[Source records]
########################################
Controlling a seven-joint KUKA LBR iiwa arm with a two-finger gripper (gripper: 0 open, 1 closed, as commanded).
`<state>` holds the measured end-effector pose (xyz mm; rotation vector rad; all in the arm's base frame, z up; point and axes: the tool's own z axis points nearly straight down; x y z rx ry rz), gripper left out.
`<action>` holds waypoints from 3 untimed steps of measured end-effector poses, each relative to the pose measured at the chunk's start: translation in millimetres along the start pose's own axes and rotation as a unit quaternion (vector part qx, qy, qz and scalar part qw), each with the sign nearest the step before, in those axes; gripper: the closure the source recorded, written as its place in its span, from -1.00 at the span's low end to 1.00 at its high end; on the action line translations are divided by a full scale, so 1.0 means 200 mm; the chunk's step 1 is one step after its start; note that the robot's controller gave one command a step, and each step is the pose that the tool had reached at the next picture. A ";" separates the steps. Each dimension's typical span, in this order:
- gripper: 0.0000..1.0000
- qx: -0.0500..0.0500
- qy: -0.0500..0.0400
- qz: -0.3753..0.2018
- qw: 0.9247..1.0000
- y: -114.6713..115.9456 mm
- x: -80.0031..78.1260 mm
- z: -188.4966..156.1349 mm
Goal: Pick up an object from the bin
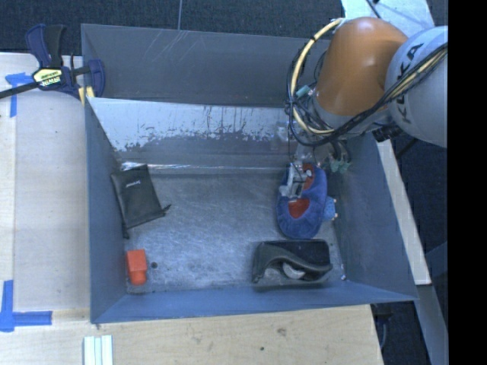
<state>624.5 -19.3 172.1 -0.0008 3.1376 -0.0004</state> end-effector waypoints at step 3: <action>1.00 0.001 -0.004 -0.082 0.997 -0.28 0.17 -0.15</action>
Offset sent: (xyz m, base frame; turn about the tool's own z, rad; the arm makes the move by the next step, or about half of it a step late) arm -0.0268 -0.0581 -0.0854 -0.1292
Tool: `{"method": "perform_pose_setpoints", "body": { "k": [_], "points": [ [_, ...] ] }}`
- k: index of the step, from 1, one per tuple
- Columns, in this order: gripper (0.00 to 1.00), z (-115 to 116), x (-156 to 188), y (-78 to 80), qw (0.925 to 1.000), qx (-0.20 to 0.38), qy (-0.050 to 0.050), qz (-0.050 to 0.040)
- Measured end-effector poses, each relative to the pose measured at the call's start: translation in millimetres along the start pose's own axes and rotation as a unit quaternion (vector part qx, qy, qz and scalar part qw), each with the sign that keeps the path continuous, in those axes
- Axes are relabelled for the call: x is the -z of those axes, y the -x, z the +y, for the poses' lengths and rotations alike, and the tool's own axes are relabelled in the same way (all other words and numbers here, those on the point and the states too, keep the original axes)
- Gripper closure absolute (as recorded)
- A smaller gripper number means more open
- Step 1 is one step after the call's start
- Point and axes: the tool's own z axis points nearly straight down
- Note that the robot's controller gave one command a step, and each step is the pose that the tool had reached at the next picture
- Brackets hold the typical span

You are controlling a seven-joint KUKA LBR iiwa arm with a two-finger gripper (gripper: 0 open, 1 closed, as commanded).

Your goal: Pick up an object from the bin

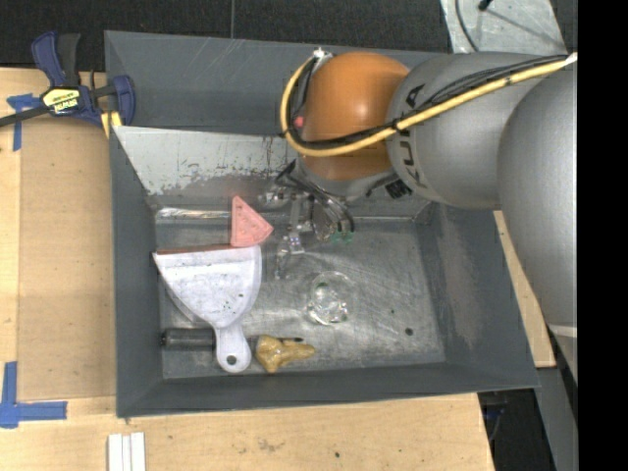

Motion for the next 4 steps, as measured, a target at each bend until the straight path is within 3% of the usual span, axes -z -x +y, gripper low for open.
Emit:
{"method": "perform_pose_setpoints", "body": {
  "k": [1,2,3,4],
  "points": [
    [0.00,28,-26,3.4,0.9949,0.101,0.003,0.0006],
    [0.00,28,-46,13.2,0.9998,0.022,0.002,-0.0004],
    [0.00,27,-47,11.0,0.9989,0.046,0.002,0.0028],
    [0.00,28,-47,10.7,0.9999,0.017,0.002,0.0018]
  ]
}}
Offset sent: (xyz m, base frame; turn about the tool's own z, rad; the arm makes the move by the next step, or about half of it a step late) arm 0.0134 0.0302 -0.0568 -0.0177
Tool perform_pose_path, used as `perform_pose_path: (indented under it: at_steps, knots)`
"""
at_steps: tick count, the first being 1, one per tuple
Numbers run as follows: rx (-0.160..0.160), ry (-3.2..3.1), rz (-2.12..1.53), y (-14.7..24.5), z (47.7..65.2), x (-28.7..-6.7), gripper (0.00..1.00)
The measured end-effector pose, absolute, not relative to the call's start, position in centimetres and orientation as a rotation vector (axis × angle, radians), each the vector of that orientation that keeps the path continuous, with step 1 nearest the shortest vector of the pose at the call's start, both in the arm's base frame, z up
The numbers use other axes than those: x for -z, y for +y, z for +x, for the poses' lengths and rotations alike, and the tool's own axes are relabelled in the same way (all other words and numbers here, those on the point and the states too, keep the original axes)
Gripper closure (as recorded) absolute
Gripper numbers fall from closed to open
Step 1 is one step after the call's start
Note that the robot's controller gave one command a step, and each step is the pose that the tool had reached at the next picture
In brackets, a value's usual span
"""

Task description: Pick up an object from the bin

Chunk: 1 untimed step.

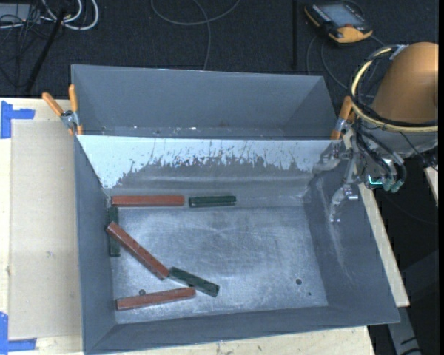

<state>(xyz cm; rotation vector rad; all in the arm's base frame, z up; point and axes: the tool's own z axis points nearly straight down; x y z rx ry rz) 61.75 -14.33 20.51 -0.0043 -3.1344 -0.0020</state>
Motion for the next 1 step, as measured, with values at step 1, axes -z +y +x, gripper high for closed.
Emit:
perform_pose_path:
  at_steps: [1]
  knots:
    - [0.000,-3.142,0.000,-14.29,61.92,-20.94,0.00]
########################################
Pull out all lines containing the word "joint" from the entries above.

■ WORKED SOLUTION:
Controlling a seven-joint KUKA LBR iiwa arm with a two-finger gripper (gripper: 0 open, 1 closed, as commanded).
You are controlling a seven-joint KUKA LBR iiwa arm with a two-finger gripper (gripper: 0 open, 1 closed, as commanded).

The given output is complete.